- ASSIGNMENT
Copy exactly the lines of the material below that fall between the line with "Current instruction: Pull" and the line with "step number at", both of those lines included; pictures stay out.

□ □ □ □ □

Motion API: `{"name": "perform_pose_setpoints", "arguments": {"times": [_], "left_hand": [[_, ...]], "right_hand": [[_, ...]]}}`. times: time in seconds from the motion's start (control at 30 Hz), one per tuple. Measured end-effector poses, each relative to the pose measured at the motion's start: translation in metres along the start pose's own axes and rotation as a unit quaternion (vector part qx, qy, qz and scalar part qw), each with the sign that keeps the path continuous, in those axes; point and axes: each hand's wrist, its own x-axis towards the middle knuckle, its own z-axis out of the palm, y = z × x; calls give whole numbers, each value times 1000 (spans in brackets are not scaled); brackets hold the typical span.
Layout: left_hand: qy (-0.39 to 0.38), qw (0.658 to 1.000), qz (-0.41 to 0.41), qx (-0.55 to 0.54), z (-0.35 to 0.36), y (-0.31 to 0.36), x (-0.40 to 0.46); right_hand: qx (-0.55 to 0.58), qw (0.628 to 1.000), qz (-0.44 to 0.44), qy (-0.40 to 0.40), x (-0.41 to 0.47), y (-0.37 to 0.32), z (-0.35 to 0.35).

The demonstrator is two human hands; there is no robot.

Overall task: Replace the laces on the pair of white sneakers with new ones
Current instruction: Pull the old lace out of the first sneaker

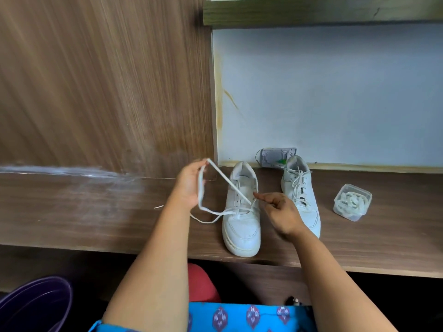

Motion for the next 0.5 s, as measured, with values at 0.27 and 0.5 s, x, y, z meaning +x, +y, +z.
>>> {"name": "perform_pose_setpoints", "arguments": {"times": [0.27,0.5], "left_hand": [[-136,674,218,693,19,-53,5],[-151,682,186,691,24,-65,10]], "right_hand": [[17,1000,15,-8,6,5,2],[14,999,32,-21,4,10,3]]}}
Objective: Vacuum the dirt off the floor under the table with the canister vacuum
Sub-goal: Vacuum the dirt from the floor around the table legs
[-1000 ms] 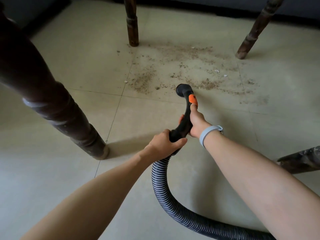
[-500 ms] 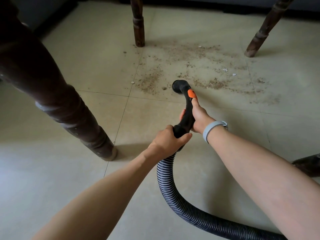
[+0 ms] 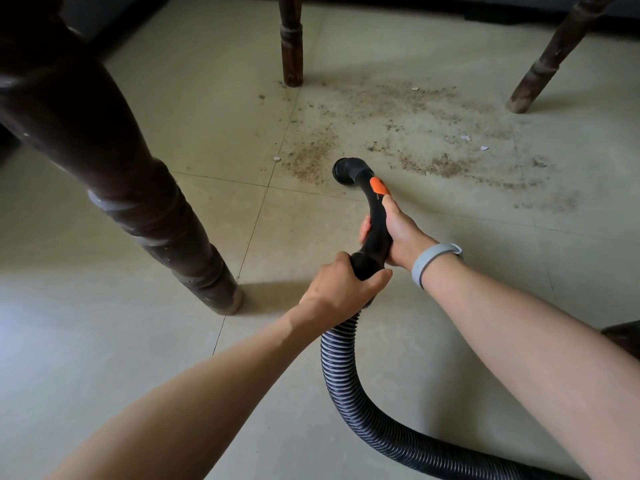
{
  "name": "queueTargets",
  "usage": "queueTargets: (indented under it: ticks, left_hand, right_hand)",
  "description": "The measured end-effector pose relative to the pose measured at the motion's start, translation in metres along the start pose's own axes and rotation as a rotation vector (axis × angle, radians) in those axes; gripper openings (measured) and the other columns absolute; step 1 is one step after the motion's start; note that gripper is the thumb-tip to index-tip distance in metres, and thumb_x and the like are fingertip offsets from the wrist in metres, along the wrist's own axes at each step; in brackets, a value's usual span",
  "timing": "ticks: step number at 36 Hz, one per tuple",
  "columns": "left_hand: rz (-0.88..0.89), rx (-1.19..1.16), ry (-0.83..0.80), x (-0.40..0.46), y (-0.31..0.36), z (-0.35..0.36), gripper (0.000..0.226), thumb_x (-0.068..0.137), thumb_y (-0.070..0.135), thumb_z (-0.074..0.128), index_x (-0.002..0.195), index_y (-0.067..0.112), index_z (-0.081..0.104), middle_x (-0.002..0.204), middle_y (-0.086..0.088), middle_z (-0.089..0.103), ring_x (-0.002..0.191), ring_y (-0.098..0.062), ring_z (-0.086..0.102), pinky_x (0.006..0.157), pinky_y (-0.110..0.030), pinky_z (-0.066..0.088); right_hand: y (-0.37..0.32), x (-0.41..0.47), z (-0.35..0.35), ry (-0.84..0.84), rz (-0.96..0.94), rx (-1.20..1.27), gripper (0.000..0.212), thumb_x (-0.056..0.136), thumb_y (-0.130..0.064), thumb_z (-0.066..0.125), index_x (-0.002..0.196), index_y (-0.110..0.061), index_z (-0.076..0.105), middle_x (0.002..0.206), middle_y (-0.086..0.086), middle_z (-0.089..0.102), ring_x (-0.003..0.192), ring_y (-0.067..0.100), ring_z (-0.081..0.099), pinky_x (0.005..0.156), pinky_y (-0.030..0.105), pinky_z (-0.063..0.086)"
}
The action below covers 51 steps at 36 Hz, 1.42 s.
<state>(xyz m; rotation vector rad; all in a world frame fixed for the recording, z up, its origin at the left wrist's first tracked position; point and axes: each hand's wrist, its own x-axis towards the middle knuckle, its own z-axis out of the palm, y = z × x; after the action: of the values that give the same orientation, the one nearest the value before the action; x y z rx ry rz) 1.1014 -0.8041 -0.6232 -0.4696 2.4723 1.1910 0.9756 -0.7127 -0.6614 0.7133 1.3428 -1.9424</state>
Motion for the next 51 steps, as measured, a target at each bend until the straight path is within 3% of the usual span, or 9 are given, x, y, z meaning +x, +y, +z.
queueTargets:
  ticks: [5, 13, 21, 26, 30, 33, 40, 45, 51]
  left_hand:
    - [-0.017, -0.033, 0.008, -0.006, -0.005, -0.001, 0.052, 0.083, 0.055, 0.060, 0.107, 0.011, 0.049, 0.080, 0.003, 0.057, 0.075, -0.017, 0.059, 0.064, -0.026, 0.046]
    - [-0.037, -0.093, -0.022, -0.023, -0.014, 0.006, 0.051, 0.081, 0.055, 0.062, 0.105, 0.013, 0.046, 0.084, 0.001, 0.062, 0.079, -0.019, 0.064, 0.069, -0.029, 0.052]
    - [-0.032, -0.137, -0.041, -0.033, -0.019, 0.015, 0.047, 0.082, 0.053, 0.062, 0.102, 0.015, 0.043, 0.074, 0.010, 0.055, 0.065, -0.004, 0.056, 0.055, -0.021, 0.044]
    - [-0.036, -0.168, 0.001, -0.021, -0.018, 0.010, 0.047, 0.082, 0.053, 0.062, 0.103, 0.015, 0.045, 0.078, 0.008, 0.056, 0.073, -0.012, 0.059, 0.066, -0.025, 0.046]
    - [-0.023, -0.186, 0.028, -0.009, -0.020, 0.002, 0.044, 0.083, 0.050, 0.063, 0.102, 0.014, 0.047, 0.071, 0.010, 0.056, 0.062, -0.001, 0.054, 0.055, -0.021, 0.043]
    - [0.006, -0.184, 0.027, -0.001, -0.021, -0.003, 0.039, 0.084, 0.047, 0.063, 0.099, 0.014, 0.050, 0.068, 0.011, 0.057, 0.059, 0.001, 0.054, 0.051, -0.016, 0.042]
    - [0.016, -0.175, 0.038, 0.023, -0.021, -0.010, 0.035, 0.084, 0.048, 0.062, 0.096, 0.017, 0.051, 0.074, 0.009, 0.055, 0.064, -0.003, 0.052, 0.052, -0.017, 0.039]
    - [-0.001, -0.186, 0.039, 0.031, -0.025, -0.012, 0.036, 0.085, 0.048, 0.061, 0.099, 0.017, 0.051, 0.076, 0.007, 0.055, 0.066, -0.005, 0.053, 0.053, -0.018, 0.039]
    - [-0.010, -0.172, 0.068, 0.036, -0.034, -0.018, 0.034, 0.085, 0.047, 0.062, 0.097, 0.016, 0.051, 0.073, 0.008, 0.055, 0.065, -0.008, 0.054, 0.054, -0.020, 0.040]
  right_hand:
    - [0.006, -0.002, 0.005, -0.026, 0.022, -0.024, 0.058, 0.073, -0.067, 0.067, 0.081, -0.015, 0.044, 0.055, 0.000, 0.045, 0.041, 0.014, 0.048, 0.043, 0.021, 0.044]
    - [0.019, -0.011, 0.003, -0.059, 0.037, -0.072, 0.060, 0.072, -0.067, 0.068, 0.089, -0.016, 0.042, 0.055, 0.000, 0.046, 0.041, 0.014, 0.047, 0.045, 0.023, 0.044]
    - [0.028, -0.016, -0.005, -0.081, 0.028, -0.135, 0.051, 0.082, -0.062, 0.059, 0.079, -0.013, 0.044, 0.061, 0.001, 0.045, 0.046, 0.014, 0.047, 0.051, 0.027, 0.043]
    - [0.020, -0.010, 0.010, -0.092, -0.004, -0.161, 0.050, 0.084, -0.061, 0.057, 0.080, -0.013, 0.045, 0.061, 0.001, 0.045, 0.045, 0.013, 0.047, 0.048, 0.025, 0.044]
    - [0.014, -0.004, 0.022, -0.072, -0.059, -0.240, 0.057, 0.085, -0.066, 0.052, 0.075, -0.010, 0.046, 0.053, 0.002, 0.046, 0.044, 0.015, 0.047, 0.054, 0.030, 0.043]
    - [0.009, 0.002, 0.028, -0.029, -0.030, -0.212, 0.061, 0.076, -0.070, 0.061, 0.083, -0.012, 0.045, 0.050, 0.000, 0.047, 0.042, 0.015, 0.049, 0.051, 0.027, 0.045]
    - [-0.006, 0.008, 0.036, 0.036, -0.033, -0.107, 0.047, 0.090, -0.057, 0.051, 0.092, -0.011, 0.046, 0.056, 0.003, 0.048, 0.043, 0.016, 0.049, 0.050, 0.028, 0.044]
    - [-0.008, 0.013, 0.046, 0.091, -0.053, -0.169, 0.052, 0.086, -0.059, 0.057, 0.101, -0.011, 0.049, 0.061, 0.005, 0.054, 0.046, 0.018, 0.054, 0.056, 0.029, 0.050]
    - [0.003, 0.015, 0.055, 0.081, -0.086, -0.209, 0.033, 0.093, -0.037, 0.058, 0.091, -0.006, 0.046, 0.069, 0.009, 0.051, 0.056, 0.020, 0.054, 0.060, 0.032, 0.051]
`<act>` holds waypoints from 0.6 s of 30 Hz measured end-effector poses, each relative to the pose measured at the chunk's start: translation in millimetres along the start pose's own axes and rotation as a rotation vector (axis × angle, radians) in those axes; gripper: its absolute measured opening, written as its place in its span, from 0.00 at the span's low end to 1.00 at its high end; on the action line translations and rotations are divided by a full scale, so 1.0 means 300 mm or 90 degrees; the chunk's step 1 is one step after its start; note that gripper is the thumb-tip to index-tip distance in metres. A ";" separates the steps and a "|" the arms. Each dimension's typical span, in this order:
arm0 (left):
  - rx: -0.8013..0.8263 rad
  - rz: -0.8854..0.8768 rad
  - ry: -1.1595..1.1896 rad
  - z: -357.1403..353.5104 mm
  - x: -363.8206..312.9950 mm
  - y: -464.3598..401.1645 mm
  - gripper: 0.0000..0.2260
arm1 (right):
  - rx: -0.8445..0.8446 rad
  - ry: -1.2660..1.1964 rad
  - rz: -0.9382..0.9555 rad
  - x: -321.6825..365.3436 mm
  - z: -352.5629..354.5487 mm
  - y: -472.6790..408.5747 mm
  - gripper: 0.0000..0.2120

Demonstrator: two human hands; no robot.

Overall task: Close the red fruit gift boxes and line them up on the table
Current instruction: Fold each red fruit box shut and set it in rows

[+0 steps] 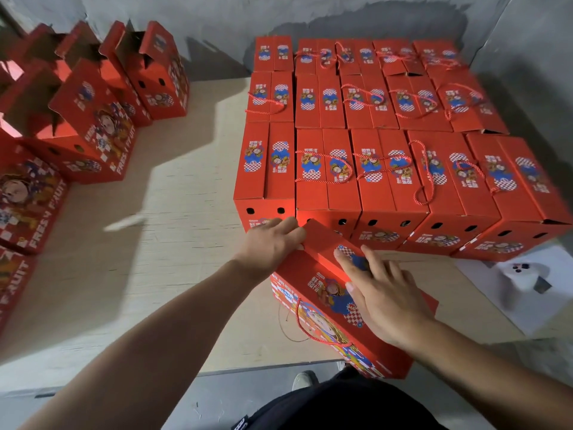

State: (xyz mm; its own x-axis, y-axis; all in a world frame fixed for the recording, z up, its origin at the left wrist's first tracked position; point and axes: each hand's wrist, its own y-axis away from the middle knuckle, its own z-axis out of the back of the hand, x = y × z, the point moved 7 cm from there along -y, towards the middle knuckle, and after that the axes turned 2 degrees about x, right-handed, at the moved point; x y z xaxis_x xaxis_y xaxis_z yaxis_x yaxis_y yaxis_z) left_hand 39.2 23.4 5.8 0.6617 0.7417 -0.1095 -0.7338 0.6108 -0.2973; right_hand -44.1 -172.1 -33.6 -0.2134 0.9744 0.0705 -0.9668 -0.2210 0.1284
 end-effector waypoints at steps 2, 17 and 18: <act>-0.026 -0.057 -0.041 0.013 -0.019 -0.001 0.04 | 0.002 0.007 0.000 0.005 -0.003 0.005 0.33; -0.029 -0.076 0.008 -0.025 -0.010 0.052 0.07 | 0.096 -0.015 0.043 0.016 -0.018 -0.004 0.34; -0.025 -0.055 0.006 -0.033 -0.010 0.064 0.09 | 0.090 -0.008 0.044 0.022 -0.022 -0.001 0.34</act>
State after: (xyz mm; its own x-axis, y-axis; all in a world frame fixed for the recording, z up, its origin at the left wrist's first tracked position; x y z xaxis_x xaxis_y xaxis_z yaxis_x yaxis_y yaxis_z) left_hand 24.7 30.1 -9.1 0.7244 0.6835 -0.0904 -0.6670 0.6615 -0.3428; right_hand -46.1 -165.4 -39.6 -0.2769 0.9561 0.0958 -0.9199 -0.2926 0.2612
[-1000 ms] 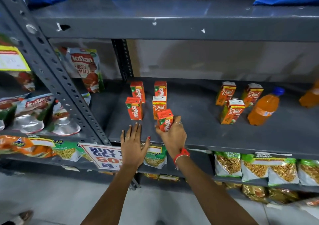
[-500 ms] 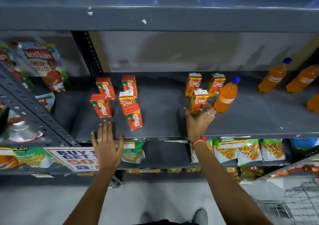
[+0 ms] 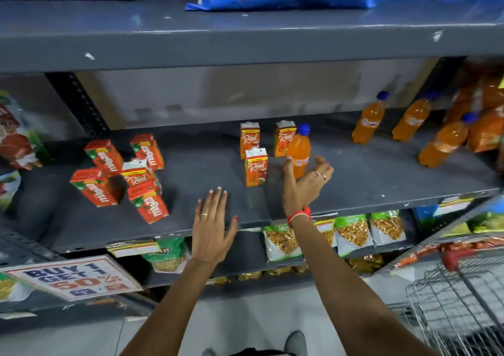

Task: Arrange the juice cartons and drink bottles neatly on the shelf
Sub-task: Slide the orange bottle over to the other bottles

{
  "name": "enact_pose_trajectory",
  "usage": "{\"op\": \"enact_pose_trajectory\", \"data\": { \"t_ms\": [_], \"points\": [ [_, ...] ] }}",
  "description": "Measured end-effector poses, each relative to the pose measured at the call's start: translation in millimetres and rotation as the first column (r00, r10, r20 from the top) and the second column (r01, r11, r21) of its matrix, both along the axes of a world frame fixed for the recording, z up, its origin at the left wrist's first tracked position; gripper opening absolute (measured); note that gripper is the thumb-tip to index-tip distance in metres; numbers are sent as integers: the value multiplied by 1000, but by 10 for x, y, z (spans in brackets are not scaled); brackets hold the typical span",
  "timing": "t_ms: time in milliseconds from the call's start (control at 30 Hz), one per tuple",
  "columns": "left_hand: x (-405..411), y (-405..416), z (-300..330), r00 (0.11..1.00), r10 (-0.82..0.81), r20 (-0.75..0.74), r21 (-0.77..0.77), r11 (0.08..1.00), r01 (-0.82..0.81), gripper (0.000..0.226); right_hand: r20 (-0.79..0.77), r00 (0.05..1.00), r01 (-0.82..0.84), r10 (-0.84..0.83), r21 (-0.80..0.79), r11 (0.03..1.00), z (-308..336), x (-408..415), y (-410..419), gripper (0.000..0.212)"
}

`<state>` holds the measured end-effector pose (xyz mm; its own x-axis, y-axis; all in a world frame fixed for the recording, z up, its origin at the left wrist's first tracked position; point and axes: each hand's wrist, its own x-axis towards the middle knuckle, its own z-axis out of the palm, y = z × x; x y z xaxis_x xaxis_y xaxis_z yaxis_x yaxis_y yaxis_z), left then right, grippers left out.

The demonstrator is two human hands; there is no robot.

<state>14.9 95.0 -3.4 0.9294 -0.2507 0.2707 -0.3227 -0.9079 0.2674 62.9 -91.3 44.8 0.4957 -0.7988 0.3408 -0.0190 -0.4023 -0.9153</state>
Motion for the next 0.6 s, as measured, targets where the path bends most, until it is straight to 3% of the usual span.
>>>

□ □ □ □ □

- ANSWER SPACE
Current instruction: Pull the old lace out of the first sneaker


Motion for the next 0.5 s, as measured, with values at 0.27 and 0.5 s, x, y, z meaning +x, +y, +z.
>>> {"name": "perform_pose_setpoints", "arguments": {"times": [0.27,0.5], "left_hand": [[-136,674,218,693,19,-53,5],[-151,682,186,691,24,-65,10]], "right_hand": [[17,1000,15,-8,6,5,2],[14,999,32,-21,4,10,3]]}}
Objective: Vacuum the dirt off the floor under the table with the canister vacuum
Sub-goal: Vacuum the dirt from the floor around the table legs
[-1000 ms] 
[-500 ms] 
[+0 ms] 
{
  "name": "queueTargets",
  "usage": "queueTargets: (indented under it: ticks, left_hand, right_hand)",
  "description": "The measured end-effector pose relative to the pose measured at the motion's start, translation in metres along the start pose's own axes and rotation as a rotation vector (axis × angle, radians) in those axes; gripper openings (measured) and the other columns absolute; step 1 is one step after the motion's start; note that gripper is the thumb-tip to index-tip distance in metres, and thumb_x and the like are fingertip offsets from the wrist in metres, along the wrist's own axes at each step; in brackets, a value's usual span",
  "timing": "ticks: step number at 36 Hz, one per tuple",

This output is now finished.